Bifidobacterium antagonizes key virulence factors of Clostridium difficile.

TREJO, F. M.; P. F. PÉREZ, G. L. DE ANTONI

Boise-Idaho-USA

Congreso; The 8th Bienal Congreso of the Anaerobe Society oh the Ameritas.; 2006

The pathology associated to Clostridium difficile overgrowth ranges from slight diarrhea to fatal pseudomembranous colitis. Two toxins: TcdA and TcdB, are the main virulence factors. Since both Clostridium difficile and bifidobacteria localize in the colon, bifidobacteria are candidates for the formulation of probiotic preparations against this pathogen. The present work sought to determine, in vitro, the effect of Bifidobacterium on key virulence factors of Clostridium difficile (i. e. adhesion to cultured human enterocytes and biological activity). Two Clostridium difficile strains (ATCC 9689, TcdA+/TcdB+ and ATCC 43593, TcdA-/TcdB-) and 21 Bifidobacterium strains were studied. Clostridia were grown in BHI broth and bifidobacteria were grown in MRS broth. Adhesion assays: Clostridial suspensions were pre-incubated with bifidobacterial supernatants (1h, 37°C) and then co-incubated (108 CFU/ml) with Caco-2/TC7 cells (3 h at 37°C). Adhesion was assessed by microscopical counts. Different treatments of the bifidobacterial supernatants were done, i. e. heating (100°C for 10 min) and protease treatment (pepsin, trypsin and proteinase K). Culture medium supplemented with lactic and acetic acids was also included. Co-culture assays: bifidobacteria were incubated with Clostridium difficile ATCC 9689 (37°C for 20 h), centrifuged, filtered and the supernatants were tested for toxicity. Toxin adsorption: clostridial supernatants were incubated with concentrated bifidobacterial suspensions. Toxicity was assessed on Vero cells. Supernatants from 10 out of 21 bifidobacteria (e. g.

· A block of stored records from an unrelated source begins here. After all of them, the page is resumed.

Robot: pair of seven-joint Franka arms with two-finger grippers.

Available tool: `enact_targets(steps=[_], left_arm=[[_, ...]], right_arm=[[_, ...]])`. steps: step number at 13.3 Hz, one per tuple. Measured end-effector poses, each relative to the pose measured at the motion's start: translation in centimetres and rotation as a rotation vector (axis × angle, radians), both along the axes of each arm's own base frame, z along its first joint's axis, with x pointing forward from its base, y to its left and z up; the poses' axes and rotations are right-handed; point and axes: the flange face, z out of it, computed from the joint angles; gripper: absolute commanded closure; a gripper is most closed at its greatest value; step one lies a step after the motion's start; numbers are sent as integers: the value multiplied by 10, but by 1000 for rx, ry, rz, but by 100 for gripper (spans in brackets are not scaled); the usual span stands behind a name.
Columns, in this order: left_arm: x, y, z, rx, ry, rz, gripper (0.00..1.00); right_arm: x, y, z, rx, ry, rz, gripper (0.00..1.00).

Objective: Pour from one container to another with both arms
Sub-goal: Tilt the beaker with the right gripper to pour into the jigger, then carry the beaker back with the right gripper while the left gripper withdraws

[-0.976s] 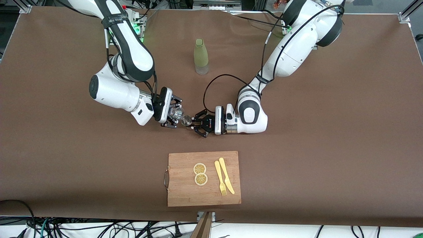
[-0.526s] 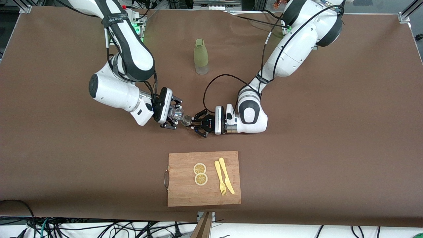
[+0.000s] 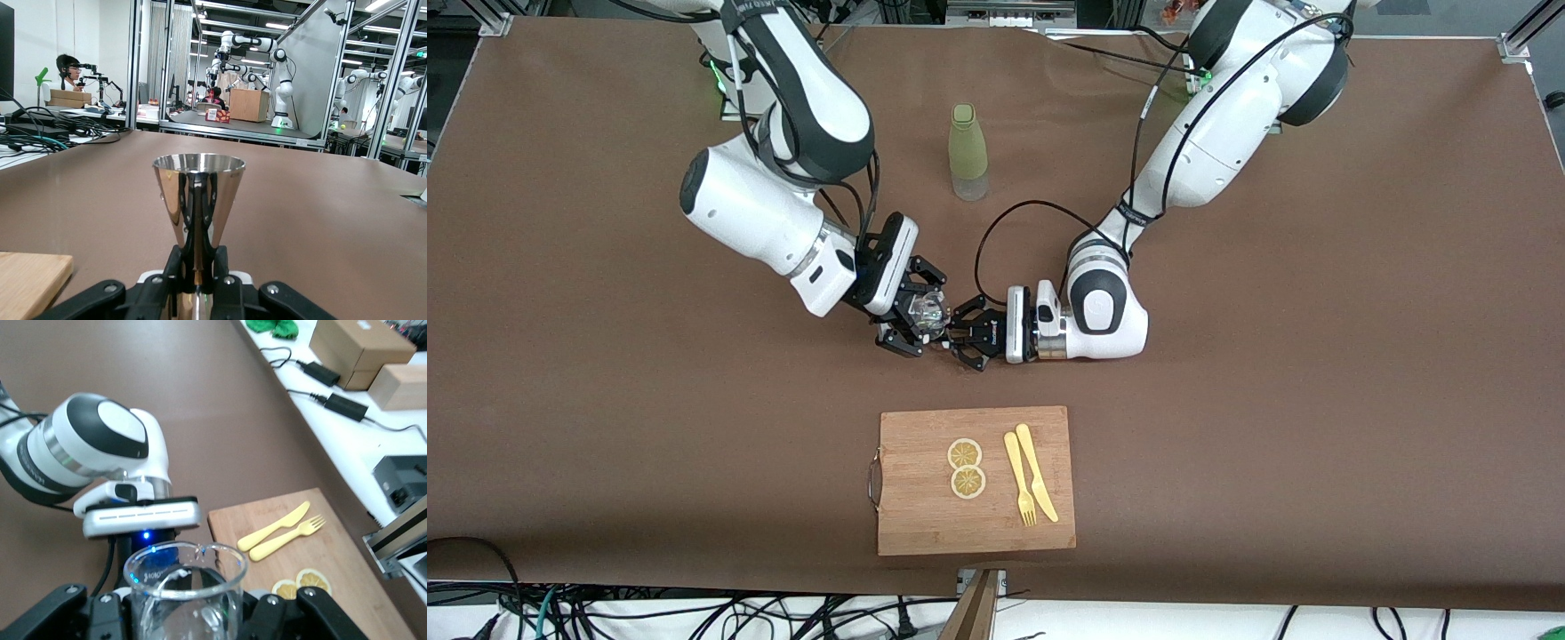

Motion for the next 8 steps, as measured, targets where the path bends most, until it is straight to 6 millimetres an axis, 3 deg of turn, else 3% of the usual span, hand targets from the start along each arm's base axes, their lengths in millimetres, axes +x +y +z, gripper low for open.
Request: enact_targets(steps=[2,5,8], left_arm=[[2,3,-1,3,-1,4,100],[3,4,-1,4,-2,5,100],[20,26,0,18,-27,34,100]], right_arm=[[-1,-4,26,45,-17,-25,95],[3,-26,62,116,-38,-74,95],[4,-48,95,184,-50,-112,95]])
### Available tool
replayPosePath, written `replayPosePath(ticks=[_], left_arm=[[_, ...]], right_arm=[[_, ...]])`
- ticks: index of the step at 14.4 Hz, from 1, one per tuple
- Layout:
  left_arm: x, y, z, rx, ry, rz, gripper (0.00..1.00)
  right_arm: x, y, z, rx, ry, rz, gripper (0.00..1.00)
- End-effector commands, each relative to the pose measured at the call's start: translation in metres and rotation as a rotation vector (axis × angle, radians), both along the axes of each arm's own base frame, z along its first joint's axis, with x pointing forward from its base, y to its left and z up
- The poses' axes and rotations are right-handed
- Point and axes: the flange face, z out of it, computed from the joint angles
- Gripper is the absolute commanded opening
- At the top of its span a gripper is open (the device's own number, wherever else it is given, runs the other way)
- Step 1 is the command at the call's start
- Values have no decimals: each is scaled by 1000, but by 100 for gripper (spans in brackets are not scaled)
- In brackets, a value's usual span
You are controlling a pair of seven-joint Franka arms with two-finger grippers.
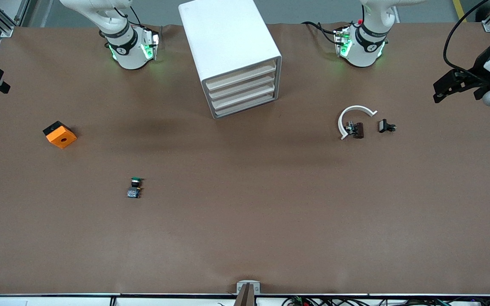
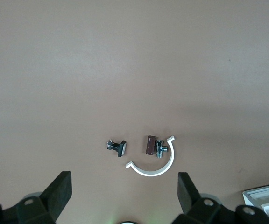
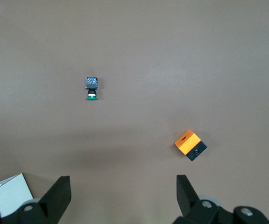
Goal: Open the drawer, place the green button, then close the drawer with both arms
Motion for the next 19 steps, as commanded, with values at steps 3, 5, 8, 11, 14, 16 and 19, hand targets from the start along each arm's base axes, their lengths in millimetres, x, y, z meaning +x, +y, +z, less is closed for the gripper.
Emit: replayPosePath(ticks=[3,5,8,11,14,16,19], left_arm=[[4,3,2,1,13,-8,100],[14,6,-2,-2,16,-2,100],[41,8,-23,-11,47,-3,100],[60,2,-65,-15,119,-17,100],[83,-4,-115,-29,158,-6,100],[96,-6,-147,-42,174,-6,100],[108,-22,-189,-63,209,9,100]], right_arm=[[-7,-2,6,-12,-17,-6,100],[-5,-4,4,-10,-6,-4,100],[0,-7,-2,-6,6,-13,100],[21,-7,-36,-5,77,-18,100],[25,-7,-39,-5,70,-5,100],[33,-9,-51,-4,87,-8,100],[48,-10,-71,-7,110,-7,100]])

CIDCA 5323 and 5325) inhibited the adhesion of Clostridium difficile to enterocytes. Thermal and pepsin treatments partially abrogated this effect. Filtered supernatants of Clostridium-Bifidobacteria co-cultures diminished the cytopathic activity as compared with pure cultures of clostridia. No effect was observed in the adsorption experiments. Conclusions: bifidobacteria produce extracellular factors (proteinaceous and thermolabile) that prevent the adhesion of Clostridium difficile to enterocytes. Co-culture with bifidobacteria affect the cytopathic ability of clostridia. This effect is not related to toxin adsorption. Our findings support the suitability of a Bifidobacterium-based probiotic approach for the treatment of Clostridium difficile associated diarrhoea.